Manifestation devant le ministère de la Culture, à La Havane, vendredi 27 novembre.

Les forces de sécurité cubaines avaient besoin d’un prétexte sanitaire pour mettre un terme brutal à dix jours de manifestations sans précédent au cœur même de la Vieille Havane. Arguant un « Violation du protocole sanitaire pour les voyageurs internationaux », en référence à l’arrivée sur les lieux du journaliste et écrivain cubain Carlos Manuel Alvarez, collaborateur à Washington Post et à New York Times, plusieurs dizaines de policiers ont évacué, dans la nuit du jeudi 26 novembre, les locaux du Mouvement San Isidro (MSI), un collectif d’artistes et d’intellectuels dissidents. Six personnes y ont entamé une grève de la faim pour protester contre l’emprisonnement du rappeur Denis Solis au début du mois.

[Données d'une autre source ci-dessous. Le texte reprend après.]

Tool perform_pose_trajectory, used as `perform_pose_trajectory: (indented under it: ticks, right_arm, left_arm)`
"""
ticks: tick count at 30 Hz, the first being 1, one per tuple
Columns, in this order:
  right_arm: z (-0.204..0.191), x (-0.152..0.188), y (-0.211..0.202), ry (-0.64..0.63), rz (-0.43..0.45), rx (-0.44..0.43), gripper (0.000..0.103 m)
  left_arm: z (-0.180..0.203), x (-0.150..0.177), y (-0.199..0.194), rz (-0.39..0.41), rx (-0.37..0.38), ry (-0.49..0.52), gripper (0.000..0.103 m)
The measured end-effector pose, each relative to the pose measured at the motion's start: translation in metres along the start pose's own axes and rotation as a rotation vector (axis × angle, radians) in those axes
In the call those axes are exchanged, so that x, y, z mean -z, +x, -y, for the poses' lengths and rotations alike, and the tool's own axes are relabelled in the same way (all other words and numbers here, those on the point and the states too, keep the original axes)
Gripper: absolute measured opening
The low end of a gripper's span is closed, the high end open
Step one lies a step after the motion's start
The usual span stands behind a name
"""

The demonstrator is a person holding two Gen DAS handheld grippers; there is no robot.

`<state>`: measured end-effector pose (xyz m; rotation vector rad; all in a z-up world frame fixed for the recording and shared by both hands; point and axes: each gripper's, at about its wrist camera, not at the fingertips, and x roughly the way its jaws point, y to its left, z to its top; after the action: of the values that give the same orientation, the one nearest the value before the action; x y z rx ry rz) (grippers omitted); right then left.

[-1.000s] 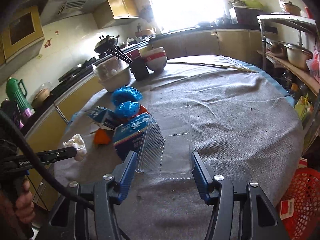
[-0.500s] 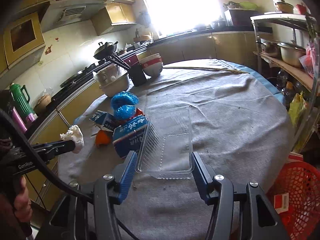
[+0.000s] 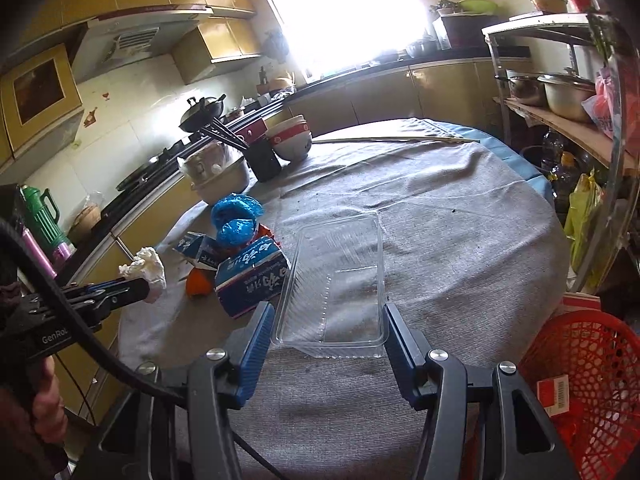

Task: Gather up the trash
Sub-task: 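Carry the tissue and clear tray to the red basket and release both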

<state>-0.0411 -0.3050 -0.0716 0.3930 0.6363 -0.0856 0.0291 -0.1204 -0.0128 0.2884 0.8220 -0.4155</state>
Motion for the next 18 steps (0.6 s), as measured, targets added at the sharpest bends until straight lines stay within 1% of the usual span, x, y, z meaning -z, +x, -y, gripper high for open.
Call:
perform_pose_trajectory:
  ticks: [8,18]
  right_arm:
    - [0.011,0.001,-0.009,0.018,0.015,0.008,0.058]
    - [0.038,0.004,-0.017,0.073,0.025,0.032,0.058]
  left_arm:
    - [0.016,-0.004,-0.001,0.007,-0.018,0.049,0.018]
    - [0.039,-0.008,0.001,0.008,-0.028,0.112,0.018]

L’intervention, violente et spectaculaire par les moyens engagés, selon les premiers témoignages, a été précédée d’une coupure générale des réseaux Facebook, Twitter et Instagram sur toute l’île. C’est à travers eux que les grévistes et huit autres militants ont communiqué, retranchés ensemble depuis le 10 novembre dans cette maison appartenant à l’artiste et figure de proue du mouvement Luis Manuel Otero Alcantara. Juste avant l’intervention de la police, trois médecins ont frappé à la porte pour vérifier, selon eux, la validité du test Covid-19 de Carlos Manuel Alvarez. Tard dans la nuit, la majorité des personnes arrêtées ont fait savoir sur les réseaux sociaux, à nouveau fonctionnels, qu’elles avaient été libérées.

Peu connu du grand public jusque-là, le MSI, créé en 2018 contre la censure artistique, a largement gagné en notoriété ces derniers jours, même au-delà des frontières, avec cette mobilisation largement relayée en ligne. Au point que, pour de nombreux observateurs, elle apparaît comme l’action la plus importante de désobéissance civile depuis mai 2019, lorsque des militants ont interpellé les autorités en organisant une Gay Pride, malgré son interdiction, au cœur de la capitale cubaine. . La marche s’est terminée par l’arrestation brutale de trois militants, à quelques mètres du Malecon, la célèbre avenue en bord de mer.

«Dialogue impossible»

L’initiative MSI a débuté le 9 novembre. Ce jour-là, le rappeur Denis Solis, jeune chanteur critique du régime, a été arrêté et condamné à huit mois de prison pour «Outrage» à l’autorité. Un fait assez rare à Cuba, où les opposants sont généralement libérés après quelques heures de garde à vue. Denis Solis est accusé d’avoir insulté, trois jours auparavant, un policier (surnommé «poulet en uniforme») qui était entré de force chez lui et sans mandat d’arrêt. Le rappeur a filmé la scène avec son téléphone, avant de diffuser la séquence sur Internet, où l’on voit l’agent masqué prendre également des photos.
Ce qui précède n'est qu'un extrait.